Task to carry out: Please output the whole listing below exactly as it is.

Collected data:
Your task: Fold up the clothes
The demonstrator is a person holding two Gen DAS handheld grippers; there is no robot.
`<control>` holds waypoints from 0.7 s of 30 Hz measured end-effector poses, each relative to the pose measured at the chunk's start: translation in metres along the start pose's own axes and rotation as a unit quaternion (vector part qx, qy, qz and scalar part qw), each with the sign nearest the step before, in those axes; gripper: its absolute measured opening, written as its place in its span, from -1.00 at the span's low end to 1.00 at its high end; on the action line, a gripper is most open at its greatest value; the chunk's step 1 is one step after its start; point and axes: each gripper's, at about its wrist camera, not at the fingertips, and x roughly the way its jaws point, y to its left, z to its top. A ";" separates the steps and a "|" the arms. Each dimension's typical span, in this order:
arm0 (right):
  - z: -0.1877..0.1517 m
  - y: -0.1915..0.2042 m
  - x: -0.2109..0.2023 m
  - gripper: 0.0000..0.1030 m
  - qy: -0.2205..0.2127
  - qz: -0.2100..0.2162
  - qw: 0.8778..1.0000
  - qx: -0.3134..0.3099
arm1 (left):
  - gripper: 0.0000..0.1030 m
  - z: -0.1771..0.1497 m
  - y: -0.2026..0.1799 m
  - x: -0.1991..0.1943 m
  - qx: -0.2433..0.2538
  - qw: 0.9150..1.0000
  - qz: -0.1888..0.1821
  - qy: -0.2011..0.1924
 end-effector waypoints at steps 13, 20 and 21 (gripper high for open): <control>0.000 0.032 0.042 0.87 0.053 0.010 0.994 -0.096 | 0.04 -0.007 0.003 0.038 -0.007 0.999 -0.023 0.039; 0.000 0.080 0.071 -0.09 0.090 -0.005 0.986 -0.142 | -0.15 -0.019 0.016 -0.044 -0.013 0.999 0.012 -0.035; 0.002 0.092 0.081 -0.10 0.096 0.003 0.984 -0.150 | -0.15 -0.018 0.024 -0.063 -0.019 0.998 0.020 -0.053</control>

Answer space:
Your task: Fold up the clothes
The demonstrator is a person holding two Gen DAS handheld grippers; there is no robot.
`<control>` holds waypoints from 0.7 s of 30 Hz measured end-effector poses, each relative to the pose measured at the chunk's start: translation in metres along the start pose's own axes and rotation as a unit quaternion (vector part qx, qy, qz and scalar part qw), each with the sign nearest the step before, in those axes; gripper: its absolute measured opening, written as its place in its span, from -1.00 at the span's low end to 1.00 at its high end; on the action line, a gripper is most open at its greatest value; the chunk's step 1 is one step after its start; point and axes: each gripper's, at about its wrist camera, not at the fingertips, and x roughly the way its jaws point, y to its left, z to its top. A ";" separates the steps and a "|" the arms. Each dimension's typical span, in this order:
arm0 (right):
  - z: -0.1877..0.1517 m
  - y: -0.1915..0.2042 m
  - x: -0.2109..0.2023 m
  - gripper: 0.0000..0.1030 m
  - qy: -0.2205..0.2127
  - qz: -0.2100..0.2162
  - qw: 0.8778..1.0000
  - qx: -0.3134..0.3099
arm1 (left):
  - gripper: 0.0000..0.1030 m
  - z: -0.1771..0.1497 m
  - y: -0.2026..0.1799 m
  - x: -0.1991..0.1943 m
  - qx: -0.2433..0.2538
  - qw: 0.9150..1.0000
  - qz: -0.1888..0.1821
  - qy: -0.2011..0.1924
 end-effector waypoints at steps 13, 20 and 21 (gripper high for open): <control>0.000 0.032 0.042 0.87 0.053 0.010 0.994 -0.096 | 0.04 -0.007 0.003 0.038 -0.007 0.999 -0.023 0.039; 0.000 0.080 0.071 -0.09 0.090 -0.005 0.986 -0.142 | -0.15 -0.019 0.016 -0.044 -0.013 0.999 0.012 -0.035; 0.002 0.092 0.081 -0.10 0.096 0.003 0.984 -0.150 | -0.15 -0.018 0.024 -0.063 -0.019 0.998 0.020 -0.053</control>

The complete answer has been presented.